● **DATA BELOW**
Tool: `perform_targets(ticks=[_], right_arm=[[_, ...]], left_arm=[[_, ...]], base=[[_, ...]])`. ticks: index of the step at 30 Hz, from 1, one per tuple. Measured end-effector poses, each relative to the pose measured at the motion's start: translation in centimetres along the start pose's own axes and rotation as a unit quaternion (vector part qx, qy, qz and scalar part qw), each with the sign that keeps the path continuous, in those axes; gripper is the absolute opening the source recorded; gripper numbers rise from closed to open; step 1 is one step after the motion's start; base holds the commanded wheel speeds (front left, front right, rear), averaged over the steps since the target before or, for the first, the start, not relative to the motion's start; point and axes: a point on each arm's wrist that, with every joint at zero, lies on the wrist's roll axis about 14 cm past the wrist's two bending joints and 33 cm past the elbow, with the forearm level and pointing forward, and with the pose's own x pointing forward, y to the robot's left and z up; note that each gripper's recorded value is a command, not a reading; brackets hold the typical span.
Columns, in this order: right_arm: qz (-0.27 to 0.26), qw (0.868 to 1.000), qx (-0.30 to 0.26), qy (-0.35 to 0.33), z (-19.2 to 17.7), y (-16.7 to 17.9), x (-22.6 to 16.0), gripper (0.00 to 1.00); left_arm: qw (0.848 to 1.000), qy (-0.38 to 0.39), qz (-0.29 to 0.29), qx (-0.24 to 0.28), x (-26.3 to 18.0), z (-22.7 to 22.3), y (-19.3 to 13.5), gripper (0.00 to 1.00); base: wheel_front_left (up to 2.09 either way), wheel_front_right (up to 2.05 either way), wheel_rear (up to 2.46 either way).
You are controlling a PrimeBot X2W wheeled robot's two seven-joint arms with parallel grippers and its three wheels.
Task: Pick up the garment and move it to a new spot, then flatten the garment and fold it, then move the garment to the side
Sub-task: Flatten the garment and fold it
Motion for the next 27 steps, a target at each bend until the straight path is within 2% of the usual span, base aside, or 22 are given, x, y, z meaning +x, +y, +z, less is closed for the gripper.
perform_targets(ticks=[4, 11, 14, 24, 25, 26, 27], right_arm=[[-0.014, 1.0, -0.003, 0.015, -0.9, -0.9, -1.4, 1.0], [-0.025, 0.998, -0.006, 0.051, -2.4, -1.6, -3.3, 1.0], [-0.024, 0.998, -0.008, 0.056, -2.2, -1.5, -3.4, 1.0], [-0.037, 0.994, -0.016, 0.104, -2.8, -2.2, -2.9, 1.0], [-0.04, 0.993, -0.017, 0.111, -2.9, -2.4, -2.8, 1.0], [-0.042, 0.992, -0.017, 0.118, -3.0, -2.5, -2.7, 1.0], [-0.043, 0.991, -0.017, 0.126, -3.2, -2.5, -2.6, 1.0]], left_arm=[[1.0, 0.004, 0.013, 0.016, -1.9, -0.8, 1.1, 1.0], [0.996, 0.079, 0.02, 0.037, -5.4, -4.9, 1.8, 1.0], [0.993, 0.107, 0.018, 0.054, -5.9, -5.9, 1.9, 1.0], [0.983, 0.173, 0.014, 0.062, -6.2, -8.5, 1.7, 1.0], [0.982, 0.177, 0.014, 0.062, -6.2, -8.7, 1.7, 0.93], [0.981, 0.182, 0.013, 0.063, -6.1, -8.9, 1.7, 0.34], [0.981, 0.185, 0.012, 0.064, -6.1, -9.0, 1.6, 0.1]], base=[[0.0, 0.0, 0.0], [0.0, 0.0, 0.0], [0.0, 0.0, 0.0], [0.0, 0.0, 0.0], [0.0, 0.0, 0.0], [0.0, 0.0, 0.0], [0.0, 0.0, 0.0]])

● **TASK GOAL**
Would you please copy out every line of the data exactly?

● **COMPLETED EXERCISE**
Tool: `perform_targets(ticks=[_], right_arm=[[_, ...]], left_arm=[[_, ...]], base=[[_, ...]])`. ticks: index of the step at 30 Hz, from 1, one per tuple. Measured end-effector poses, each relative to the pose measured at the motion's start: translation in centimetres along the start pose's own axes and rotation as a unit quaternion (vector part qx, qy, qz and scalar part qw), each with the sign that keeps the path continuous, in those axes; gripper is the absolute opening the source recorded; gripper numbers rise from closed to open; step 1 is one step after the motion's start; base holds the commanded wheel speeds (front left, front right, rear), averaged over the steps since the target before or, for the first, the start, not relative to the motion's start; point and axes: a point on each arm's wrist that, with every joint at zero, lies on the wrist's roll axis about 14 cm past the wrist's two bending joints and 33 cm past the elbow, with the forearm level and pointing forward, and with the pose's own x pointing forward, y to the robot's left and z up; note that each gripper's recorded value is a command, not a reading; brackets hold the typical span.
Columns, in this order: right_arm: qz (-0.27 to 0.26), qw (0.868 to 1.000), qx (-0.30 to 0.26), qy (-0.35 to 0.33), z (-19.2 to 17.7), y (-16.7 to 17.9), x (-22.6 to 16.0), gripper (0.00 to 1.00); left_arm: qw (0.848 to 1.000), qy (-0.38 to 0.39), qz (-0.29 to 0.29), qx (-0.24 to 0.28), x (-26.3 to 18.0), z (-22.7 to 22.3), y (-19.3 to 13.5), gripper (0.00 to 1.00); base: wheel_front_left (up to 2.09 either way), wheel_front_right (up to 2.05 either way), wheel_rear (up to 2.46 either way).
You are controlling a PrimeBot X2W wheeled robot's two seven-joint arms with parallel grippers and its three wheels.
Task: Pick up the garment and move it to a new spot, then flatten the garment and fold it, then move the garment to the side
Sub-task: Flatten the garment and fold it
Motion for the next 27 steps, a target at each bend until the straight path is within 2% of the usual span, base aside, or 22 are given, x, y, z meaning +x, +y, +z, less is closed for the gripper.
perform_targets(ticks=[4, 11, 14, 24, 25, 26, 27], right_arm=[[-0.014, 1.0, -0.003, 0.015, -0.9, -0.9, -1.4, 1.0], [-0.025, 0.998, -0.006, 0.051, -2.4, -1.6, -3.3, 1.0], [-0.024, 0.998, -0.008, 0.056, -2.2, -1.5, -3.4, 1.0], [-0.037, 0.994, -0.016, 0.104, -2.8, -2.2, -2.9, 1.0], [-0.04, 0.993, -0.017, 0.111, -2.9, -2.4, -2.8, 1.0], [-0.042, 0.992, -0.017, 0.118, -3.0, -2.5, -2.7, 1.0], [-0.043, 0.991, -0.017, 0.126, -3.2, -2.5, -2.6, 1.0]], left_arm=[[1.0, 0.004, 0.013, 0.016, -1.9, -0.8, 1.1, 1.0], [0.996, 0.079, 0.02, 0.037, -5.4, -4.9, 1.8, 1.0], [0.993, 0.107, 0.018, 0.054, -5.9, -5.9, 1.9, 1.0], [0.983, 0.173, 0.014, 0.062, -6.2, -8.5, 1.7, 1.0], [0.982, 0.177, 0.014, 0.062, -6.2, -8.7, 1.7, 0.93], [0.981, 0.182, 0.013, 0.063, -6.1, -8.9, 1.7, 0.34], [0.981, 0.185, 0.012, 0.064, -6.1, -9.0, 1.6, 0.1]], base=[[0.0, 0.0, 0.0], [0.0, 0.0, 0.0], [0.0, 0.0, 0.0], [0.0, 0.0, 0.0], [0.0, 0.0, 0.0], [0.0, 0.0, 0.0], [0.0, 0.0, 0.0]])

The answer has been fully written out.